Personal pension investors in Winterthur Life's with-profits portfolio face large market value red...
Personal pension investors in Winterthur Life's with-profits portfolio face large market value reductions (MVRs) when staying in the fund but moving into income drawdown.
The MVR charged depends on the exact date of investment and disinvestment. For example, money put into the fund in August 2001 now faces a MVR of 27.53% should the scheme member decide to move into drawdown.
Transferring a personal pension into drawdown is classed as taking benefits before retirement date or policy maturity, the group's basic criteria for applying a MVR reduction. While the subsequent income withdrawals will not be subject to MVRs, if the member buys an annuity at a later date, they will face a further reduction as this is seen as buying another retirement benefit.

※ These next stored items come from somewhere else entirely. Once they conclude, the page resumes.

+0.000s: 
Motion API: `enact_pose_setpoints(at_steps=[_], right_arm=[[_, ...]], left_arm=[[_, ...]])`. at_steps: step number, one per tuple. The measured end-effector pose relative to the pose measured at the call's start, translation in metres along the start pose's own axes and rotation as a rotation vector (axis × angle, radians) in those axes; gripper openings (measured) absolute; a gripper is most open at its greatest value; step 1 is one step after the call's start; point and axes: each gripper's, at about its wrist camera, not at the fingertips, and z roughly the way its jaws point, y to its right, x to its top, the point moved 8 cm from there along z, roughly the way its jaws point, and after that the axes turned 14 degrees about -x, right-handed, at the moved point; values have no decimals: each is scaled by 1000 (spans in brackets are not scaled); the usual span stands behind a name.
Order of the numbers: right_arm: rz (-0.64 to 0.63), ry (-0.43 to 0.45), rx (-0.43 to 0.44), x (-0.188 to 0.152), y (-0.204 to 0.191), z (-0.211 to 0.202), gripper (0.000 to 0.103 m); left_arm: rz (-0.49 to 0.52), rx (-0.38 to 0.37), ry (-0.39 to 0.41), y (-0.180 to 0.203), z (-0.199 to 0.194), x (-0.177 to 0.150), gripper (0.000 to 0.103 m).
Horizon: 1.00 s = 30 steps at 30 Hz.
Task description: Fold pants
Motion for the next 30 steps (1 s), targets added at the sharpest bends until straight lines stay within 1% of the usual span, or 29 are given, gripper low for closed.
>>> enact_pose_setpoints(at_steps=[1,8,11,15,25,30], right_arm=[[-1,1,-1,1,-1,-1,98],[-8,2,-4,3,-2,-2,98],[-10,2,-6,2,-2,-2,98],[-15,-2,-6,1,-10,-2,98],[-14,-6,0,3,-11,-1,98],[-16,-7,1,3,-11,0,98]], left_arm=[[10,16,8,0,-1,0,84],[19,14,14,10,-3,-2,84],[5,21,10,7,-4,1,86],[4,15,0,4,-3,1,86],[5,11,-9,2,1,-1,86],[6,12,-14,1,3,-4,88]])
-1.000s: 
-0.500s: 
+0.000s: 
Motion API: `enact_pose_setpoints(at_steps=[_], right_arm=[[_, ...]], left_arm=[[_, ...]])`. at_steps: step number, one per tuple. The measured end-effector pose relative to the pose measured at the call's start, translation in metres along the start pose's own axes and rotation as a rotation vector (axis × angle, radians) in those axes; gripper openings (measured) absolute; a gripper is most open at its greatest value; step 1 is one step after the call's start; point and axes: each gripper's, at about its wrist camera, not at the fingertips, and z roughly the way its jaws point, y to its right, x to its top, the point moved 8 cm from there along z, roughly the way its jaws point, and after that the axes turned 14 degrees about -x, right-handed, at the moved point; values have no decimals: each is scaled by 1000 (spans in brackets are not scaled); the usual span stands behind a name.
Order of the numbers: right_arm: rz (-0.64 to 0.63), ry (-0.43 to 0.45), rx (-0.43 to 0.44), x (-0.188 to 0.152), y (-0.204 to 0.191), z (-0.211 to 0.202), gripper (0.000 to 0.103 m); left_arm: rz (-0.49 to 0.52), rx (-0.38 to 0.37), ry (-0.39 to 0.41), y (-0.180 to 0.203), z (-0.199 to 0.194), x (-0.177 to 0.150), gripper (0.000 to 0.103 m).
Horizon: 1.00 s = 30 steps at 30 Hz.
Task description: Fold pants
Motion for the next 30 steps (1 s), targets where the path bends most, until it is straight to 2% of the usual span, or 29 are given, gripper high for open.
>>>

Such application of the MVR has drawn criticism from one adviser as the money is effectively remaining in the with-profits fund, apart from any tax-free cash component removed. The transfer will therefore have little negative impact on the fund's other investors.
According to Richard Henderson, partner at London-based adviser Holborn Financial, such a transfer only involves a change of wrapper for the money, from personal pension to drawdown, which does not justify such a MVR.
Technical support manager at Winterthur Life, Alan Reynolds, said while he does understand this point, the transfer is not as smooth as it might look on the surface.
'While the money essentially remains within the with-profits fund, the personal pension and drawdown policy are two separate contracts,' he said. 'Such a transfer involves us physically disinvesting the money in order to value the fund for drawdown purposes before reinvesting it. It is Winterthur policy to apply a MVR in such circumstances.'
Among other life offices, Scottish Equitable also applies an MVR for transfers to drawdown policies, although the group stresses this is only because its High Equity With-Profits fund, its sole with-profits product available for pension investment, has been closed to new business since last September.
At Legal & General, if a pre-retirement scheme member invested in a with-profits product wants income from the fund, the group will apply an MVR on the units encashed to provide it, so one set of policyholders does not benefit at the expense of another.
Marketing director (retirement) at the group, John V Morgan, said the issue is not relevant post-retirement as L&G takes investors out of with-profits at this point, crystallising the units and reinvesting the money in a vehicle of the investor's choice.
Scottish Widows has a similar structure, offering with-profits pensions up to retirement but not an income drawdown with-profits facility. If scheme members wish to stay with the group post-retirement, they have to change to a unit-linked offering.